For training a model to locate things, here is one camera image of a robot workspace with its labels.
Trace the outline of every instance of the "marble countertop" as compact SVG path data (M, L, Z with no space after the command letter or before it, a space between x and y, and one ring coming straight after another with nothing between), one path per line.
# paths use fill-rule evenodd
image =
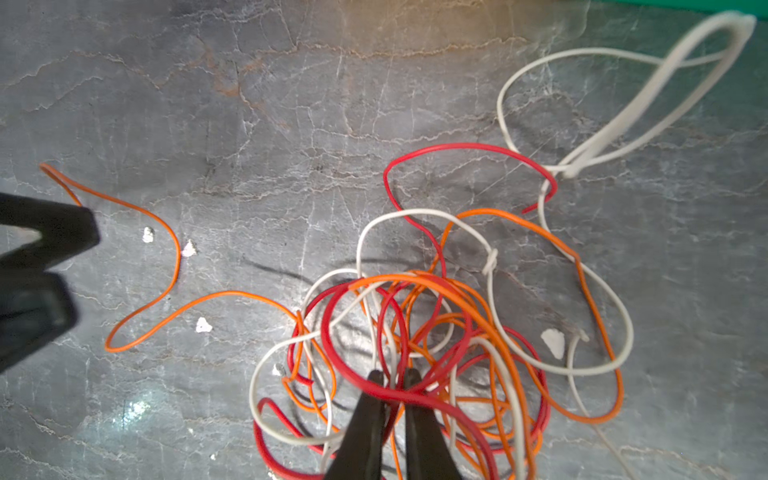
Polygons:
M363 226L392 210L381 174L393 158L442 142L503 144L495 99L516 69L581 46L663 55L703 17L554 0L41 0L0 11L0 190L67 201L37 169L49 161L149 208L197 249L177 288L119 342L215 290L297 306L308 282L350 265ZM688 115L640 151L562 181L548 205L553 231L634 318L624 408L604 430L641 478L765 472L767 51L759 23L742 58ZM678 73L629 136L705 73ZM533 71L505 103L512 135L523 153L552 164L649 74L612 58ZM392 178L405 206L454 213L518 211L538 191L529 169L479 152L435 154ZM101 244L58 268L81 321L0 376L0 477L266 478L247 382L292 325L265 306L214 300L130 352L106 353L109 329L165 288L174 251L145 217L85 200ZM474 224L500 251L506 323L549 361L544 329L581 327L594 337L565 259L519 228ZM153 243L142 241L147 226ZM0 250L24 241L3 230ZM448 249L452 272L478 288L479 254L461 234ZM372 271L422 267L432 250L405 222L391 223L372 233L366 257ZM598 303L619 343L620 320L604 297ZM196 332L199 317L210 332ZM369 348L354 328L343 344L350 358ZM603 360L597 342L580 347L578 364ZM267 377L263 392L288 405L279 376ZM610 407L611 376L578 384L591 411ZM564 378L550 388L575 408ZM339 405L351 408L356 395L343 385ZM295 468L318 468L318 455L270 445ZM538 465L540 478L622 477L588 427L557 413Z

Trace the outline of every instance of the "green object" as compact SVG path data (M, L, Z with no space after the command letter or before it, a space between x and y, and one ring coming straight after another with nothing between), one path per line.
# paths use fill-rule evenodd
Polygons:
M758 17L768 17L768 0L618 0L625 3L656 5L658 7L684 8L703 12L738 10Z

==

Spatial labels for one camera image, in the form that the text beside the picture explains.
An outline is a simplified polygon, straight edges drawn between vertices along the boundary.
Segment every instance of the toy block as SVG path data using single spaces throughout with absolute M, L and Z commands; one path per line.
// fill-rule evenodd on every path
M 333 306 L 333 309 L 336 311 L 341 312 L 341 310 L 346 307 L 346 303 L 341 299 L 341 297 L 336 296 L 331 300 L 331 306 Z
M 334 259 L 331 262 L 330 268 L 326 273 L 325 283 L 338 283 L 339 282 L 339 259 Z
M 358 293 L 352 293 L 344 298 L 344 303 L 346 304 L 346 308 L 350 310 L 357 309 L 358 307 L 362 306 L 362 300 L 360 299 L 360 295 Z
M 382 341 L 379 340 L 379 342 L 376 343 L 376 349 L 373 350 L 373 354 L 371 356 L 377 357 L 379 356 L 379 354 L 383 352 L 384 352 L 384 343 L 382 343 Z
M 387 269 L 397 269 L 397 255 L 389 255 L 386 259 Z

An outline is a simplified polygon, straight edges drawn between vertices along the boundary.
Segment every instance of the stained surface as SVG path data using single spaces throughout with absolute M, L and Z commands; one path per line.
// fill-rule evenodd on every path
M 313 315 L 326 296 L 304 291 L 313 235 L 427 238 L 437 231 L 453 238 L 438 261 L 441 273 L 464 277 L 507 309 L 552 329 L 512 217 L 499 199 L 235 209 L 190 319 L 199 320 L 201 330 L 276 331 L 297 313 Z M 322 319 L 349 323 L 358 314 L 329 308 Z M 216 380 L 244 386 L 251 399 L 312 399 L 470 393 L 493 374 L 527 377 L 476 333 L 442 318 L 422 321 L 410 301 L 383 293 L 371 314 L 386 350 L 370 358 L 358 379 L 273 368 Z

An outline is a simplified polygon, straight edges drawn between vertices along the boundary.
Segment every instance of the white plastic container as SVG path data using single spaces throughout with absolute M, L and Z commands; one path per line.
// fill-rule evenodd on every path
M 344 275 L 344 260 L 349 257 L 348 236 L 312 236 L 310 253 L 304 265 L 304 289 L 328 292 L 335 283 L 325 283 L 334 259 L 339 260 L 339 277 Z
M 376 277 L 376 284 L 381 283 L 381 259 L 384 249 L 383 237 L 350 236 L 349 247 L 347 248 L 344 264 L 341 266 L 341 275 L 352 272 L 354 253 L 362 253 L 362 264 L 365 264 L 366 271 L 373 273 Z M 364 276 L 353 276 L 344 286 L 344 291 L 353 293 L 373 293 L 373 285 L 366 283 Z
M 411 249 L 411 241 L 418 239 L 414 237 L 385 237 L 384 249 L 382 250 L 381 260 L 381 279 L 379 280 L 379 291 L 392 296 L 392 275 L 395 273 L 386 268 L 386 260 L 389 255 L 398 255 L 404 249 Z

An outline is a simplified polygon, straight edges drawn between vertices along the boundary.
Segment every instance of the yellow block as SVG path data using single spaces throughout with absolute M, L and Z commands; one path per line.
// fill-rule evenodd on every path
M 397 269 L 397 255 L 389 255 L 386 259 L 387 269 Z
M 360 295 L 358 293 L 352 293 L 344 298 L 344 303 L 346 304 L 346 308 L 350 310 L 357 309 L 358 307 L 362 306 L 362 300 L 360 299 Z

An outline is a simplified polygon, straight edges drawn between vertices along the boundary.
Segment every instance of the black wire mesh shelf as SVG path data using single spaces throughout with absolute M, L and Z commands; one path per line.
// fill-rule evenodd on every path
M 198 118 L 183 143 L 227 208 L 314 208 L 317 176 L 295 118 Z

---

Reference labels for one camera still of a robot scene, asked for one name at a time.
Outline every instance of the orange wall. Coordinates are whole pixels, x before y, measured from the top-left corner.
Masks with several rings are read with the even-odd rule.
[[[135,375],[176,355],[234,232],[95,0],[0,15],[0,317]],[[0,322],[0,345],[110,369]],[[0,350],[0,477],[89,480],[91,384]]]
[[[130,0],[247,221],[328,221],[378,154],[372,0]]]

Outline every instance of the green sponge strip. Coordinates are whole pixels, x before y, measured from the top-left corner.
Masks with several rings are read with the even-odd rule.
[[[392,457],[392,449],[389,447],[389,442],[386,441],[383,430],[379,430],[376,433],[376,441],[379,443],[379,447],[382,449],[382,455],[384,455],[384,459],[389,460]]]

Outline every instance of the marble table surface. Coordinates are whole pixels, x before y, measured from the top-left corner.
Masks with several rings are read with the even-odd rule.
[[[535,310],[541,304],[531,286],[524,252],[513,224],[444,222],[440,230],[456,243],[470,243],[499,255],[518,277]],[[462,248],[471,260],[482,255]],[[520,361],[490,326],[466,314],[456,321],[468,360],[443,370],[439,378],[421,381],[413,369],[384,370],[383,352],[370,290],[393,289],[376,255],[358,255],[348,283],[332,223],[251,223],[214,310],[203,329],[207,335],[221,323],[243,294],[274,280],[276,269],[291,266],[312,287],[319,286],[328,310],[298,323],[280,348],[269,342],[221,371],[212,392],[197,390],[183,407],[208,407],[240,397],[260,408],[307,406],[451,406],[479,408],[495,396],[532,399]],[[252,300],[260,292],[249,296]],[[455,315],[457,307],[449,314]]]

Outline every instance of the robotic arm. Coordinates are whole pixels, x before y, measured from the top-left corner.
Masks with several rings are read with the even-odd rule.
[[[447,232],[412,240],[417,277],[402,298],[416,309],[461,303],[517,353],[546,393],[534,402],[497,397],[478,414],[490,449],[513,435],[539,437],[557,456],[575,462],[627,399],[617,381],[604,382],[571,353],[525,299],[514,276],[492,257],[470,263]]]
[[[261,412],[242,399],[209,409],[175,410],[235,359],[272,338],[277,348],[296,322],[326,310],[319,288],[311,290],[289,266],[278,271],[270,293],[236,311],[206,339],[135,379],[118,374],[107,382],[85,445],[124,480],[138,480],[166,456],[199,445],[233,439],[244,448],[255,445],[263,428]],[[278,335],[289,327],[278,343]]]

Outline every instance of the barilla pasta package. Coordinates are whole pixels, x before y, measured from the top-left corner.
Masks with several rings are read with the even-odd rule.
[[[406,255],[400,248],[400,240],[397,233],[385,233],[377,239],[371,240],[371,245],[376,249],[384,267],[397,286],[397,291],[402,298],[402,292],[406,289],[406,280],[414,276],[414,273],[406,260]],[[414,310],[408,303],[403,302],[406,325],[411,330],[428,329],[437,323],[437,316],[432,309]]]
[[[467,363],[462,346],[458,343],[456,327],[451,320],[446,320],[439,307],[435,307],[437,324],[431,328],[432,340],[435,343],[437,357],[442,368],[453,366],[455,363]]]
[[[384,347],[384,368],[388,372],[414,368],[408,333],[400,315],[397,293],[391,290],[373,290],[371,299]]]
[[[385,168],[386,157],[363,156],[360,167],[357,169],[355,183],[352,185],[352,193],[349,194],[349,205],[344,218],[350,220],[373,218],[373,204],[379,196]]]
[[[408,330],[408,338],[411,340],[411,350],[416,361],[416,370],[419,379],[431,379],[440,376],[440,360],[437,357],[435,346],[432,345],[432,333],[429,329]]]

-- WHAT THE TASK REQUIRES --
For each line of the entries that includes "after", show that line.

-- OUTPUT FOR THIS EXERCISE --
Trace the outline of every instance of the "marble countertop" as compact SVG path data (M, L, Z with no space after the command letter or before it, a space between x and y, and one ring coming straight after another with nothing between), one path per line.
Trace the outline of every instance of the "green object" as compact SVG path data (M, L, Z with no space after the command letter or before it, a space between x and y, and one ring coming straight after another with nothing between), one path per line.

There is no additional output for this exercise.